Помню, я часто сидел на пороге дома. Светило солнце, воздух был горяч, в большом дворе в нашем квартале давили виноград, мир пропах суслом, и я блаженно закрывал глаза, простирал ладони и ждал. И приходил Бог, – пока я был ребенком, он никогда не обманывал меня: Он приходил и был таким же ребенком, как и я, Он давал мне свои игрушки – солнце, луну, ветер. «Это тебе подарки от меня, – говорил Бог. – Играй ими. У меня еще есть». Я открывал глаза, – Бог исчезал, но игрушки его оставались в моих руках.

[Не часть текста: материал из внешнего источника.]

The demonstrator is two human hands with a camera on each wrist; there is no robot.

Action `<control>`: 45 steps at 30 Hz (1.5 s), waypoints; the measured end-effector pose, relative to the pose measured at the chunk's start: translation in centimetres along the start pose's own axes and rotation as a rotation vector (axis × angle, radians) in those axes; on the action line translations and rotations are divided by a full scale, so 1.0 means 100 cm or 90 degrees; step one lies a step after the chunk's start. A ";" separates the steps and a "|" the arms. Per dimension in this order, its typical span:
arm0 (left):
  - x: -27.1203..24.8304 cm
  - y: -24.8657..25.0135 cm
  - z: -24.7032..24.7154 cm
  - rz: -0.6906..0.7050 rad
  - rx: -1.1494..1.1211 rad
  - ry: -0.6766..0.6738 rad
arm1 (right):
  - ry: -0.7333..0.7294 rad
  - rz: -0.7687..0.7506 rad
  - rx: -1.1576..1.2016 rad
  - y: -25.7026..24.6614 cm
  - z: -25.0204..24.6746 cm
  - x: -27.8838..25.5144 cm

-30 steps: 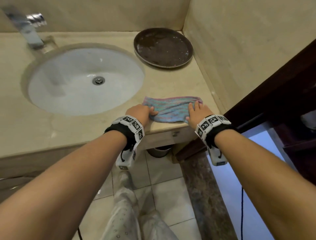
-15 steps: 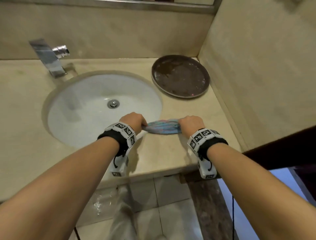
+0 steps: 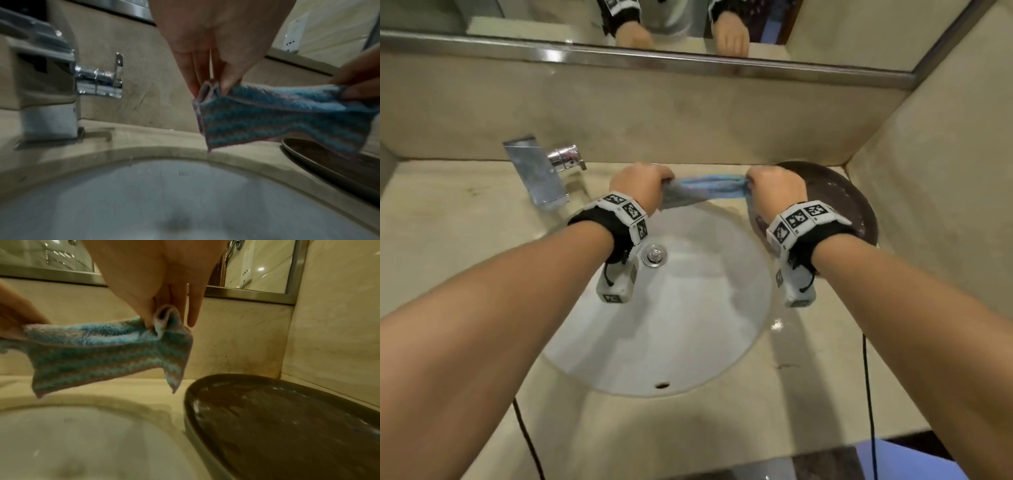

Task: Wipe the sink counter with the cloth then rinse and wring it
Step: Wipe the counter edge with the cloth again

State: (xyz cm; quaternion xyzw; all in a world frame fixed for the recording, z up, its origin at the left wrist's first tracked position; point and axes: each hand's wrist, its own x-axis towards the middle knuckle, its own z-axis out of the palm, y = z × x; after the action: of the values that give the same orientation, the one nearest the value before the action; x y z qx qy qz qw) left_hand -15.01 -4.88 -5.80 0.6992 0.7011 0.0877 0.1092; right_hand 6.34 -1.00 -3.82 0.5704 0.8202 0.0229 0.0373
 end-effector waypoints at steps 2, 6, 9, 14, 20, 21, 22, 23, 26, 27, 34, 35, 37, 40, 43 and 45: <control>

И еще я обладал, сам того не зная, – а не знал потому, что жил тем, – еще я обладал всесилием Божьим. Я творил мир по собственной воле. Я был мягким тестом, и он тоже был мягким тестом. Помню, изо всех фруктов больше всего в детстве я любил черешни. Я бросал их в ведро с водой, наклонялся над ним и смотрел: черные или красные, хрустящие, они сразу же увеличивались в воде. Но, вытащив их обратно, я с большим разочарованием видел, что они опять уменьшались. Тогда, закрыв глаза, чтобы не видеть, как они уменьшаются, я засовывал их, – огромными, как мне казалось, – себе в рот.
Этот пустяк поясняет весь метод, каким я вижу, даже теперь, в старости, действительность: я преобразую ее в более яркую, лучшую, более соответствующую моей цели. Разум мой кричит, ищет объяснения, показывает, протестует, но некий голос звучит внутри меня. «Умолкни, разум! Послушаем сердце!» – взывает этот голос. Какое сердце? Сущность жизни, безрассудство. И сердце поет птицей.
«Мы не можем изменить действительность. Так изменим же глаз, зрящий действительность», – говорит мой любимый византийский мистик. Так делал я, будучи ребенком. Так поступаю я и теперь, в наиболее созидательные минуты моей жизни.